CSO’s success in leading large, complex projects positioned the firm as an ideal partner when IU Health sought a firm to take on management of the overall design team for completion of the hospital and clinic. The complexity of the project, along with having numerous firms involved, presented an opportunity and challenge. CSO’s past experience enabled the firm to quickly engage and provide management services on behalf of the Health System. In addition to providing overall project management, the CSO team worked closely with the project partners to oversee and progress design concepts and strategies. A collaborative culture where team members contributed equally, and frequently, was put in place on day one. This simple strategy positioned the designers around the table with the users groups to ensure quantitative and qualitative information gathering, resulting in informed design decisions.

The result of a collaborative process with IU Health, project partners, and CSO, the new IU Health Bloomington Hospital provides a patient, family, physician and employee experience that is welcoming, intuitive, and serene.
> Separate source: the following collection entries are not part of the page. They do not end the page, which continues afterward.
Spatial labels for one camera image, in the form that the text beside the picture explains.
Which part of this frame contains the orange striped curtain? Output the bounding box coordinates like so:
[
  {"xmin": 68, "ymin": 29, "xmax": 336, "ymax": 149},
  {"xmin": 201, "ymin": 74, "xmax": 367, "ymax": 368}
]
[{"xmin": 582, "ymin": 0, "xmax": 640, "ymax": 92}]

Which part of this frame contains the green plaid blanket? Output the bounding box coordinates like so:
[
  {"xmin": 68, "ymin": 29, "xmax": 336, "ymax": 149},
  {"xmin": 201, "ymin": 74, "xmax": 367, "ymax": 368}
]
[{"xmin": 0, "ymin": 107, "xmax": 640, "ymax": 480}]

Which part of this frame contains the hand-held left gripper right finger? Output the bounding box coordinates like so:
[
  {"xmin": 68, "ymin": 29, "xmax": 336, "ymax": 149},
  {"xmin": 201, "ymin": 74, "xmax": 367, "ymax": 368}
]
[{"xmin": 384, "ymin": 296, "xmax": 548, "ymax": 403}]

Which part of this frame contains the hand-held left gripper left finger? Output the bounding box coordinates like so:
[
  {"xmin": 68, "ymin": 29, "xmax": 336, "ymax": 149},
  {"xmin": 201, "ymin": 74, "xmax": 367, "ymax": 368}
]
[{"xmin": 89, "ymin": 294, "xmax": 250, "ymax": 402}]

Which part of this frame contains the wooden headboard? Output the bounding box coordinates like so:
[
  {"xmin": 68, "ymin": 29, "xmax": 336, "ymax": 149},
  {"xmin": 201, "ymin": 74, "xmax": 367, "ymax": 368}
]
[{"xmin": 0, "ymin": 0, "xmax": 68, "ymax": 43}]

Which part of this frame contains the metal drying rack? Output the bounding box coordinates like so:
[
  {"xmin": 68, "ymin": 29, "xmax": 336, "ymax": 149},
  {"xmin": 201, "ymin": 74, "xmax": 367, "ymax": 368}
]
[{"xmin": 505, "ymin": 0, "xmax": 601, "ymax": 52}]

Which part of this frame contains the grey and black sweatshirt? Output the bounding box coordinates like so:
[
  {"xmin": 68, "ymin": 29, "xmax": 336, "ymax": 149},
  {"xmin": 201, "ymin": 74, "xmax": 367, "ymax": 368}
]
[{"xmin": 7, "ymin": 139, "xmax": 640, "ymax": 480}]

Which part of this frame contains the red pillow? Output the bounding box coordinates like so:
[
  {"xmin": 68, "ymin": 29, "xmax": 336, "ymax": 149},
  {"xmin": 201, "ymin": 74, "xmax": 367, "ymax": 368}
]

Details such as the integration of local art, which connects the facility with its surroundings, underscores IU Health’s commitment to cultivating a culture of community pride while enhancing the emotional wellbeing of those served by the facility. Healthcare services provided by the facility include office visits, diagnostic testing, inpatient services, a Women’s Center, outpatient care, a trauma center, and an emergency department.

Gateway Hancock Health

CSO conducted extensive visioning sessions with administrators, doctors, nurses, community members, and others in order to capture the spirit of Hancock Regional Health (HRH) and the people who would use this new campus. It was very apparent that the residents were in need of community-gathering place that would provide options for walking and biking along with spaces to hold meetings and events.

Phase I of the project is the Gateway Clinic, which provides urgent care, imaging services, and a lab. Using the data gathered during the visioning sessions, the design team developed a concept for a single waiting room to support all services, with views of the existing forest on the property. The waiting area breaks the healthcare mold and offers café and lounge seating, encouraging patients to work or play while waiting for their appointments.

The idea for this café-lounge waiting area became the backbone of the design and drove the architecture from the inside out. Working closely together, interior designers and architects were able to create a building that prioritized the needs of the community, patients, and employees without sacrificing efficiency or design aesthetic.

Medical Office Building

CSO worked closely with the clinic’s administration to design a building that would provide a new home for the clinic, administrative areas, and a pharmacy.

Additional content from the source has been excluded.